Review of Águila: The Vision, Life, Death, and Rebirth of a Two-Spirit Shaman in the Ozark Mountains by María Cristina Moroles and Lauri Umansky

Águila cover
Águila: The Vision, Life, Death, and Rebirth of a Two-Spirit Shaman in the Ozark Mountains
María Cristina Moroles and Lauri Umansky
The University of Arkansas Press, 2024, 208 pages

Reviewed by Rose Norman

“Always remember that you are proud. You are proud first because you are an Indian; second because you are a Mexican; and last, because you are an American.” With these words, María Cristina Moroles’ father sent her off to first grade in Dallas, Texas, adding this warning: “They are going to say things to you. Do not ever believe them.” Having crossed the border undocumented twenty-seven times, José Moroles knew hardship but did not anticipate just how hard those Dallas schools would be on his oldest daughter, who quickly learned how to fight and not back down.

Raped at twelve, giving birth at thirteen, in foster care and on the Dallas streets thereafter, María Cristina Moroles overcame many obstacles before dying and being reborn as SunHawk in the Ozark mountains. Along the way, she had a conventional marriage to a man and a daughter Jenny whom she kept with her through subsequent adventures (having given up the rapist’s baby for adoption).

Her life took a turn for the better when she left her husband after following a vision from Texas to Fayetteville, Arkansas. There, she worked as a truck driver for an all-woman food co-op near a women’s land collective called Sassafras. Then, a local hepatitis epidemic brought her sick and dying to Sassafras, against her explicit wishes. Sassafras is where she died and was reborn as SunHawk.

SunHawk and another woman of color, Leona Garcia, were only twenty-three when the Sassafras women voted to give them the rugged land on the mountain next to them, 120 rocky acres accessed by an overgrown and deeply rutted logging road. This property would become Arco Iris, Rainbow Land, later Rancho Arco Iris, and finally Santuario Arco Iris, a sanctuary for women and children. Over time, many things changed. Leona left, other women and children came and went, some of them partners, but SunHawk remained. Always living gently and in sympathy with that rugged earth, SunHawk was not in good relation with the Sassafras women or her straight neighbors. She writes, “these mountains have harbored some women’s drama” (75). But she stuck it out, eventually making peace with her “archenemy,” Diana Rivers, who owned the neighboring Sassafras land and wound up giving those 450 acres to the nonprofit land trust that SunHawk had set up for the purpose of sustainability. After that, through another spiritual journey, SunHawk became Águila, or eagle, her shaman name and highest rank as a shamanic healer.

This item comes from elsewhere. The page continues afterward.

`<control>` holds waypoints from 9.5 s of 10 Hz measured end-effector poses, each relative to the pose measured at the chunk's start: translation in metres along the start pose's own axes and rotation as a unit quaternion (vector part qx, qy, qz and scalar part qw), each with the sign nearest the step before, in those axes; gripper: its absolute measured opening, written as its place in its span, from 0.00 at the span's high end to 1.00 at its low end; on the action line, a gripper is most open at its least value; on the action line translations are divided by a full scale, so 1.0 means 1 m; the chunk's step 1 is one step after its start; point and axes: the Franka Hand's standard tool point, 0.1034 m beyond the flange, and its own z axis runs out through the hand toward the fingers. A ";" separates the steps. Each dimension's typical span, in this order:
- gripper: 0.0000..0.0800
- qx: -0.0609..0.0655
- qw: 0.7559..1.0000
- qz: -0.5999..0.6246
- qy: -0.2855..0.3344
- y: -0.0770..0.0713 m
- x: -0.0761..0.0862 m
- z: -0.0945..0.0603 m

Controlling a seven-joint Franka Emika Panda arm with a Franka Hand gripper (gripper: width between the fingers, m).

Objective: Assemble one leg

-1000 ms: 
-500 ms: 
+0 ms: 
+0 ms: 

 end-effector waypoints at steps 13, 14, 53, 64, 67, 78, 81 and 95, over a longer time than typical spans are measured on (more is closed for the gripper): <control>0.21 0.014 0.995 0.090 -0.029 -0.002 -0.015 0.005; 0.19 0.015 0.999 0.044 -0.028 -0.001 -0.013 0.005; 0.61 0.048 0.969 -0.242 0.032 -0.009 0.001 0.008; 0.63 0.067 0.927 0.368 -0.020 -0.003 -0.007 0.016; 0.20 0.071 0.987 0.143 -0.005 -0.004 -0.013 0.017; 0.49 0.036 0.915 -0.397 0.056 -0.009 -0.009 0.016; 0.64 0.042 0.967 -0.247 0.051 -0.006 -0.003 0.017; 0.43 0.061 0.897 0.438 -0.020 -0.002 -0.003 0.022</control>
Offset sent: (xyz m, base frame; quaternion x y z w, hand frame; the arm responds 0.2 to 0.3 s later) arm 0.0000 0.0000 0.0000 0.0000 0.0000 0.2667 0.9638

This memoir tells a special story, an important one to be told in these days when the earth and humanity are in great need of healing. It is a complicated story, full of earth magic and visions and healing energy. When I interviewed SunHawk in 2014 for Landykes of the South (Sinister Wisdom 98), our transcribed two-hour phone interview took many drafts to produce a short essay about the Arco Iris story. Lauri Umansky, Águila’s co-author for this book, transcribed fifty hours of interviews followed by years of back-and-forth revision. In an Afterword, Umansky describes the process and does not attempt to name the genre of this first-person memoir. This is not an “as told to” story, and Umansky is no ghostwriter; her name is on the title page, along with Águila’s birth name.

It is an artfully crafted story combining narrative, poetry, and prayers, and including a photo essay about the death and green burial of an old friend who came to Arco Iris hoping to be healed, and ultimately to die.

Above all, it is a story of resilience and healing on women’s land. We have few books about women’s land communities. This is an important one.

Rose Norman is a retired professor of English at the University of Alabama in Huntsville, where she co-founded the Women’s Studies program and was its first director. She later chaired the English Department. After retiring, she co-founded the Southern Lesbian Feminist Activist Herstory Project and is its general editor.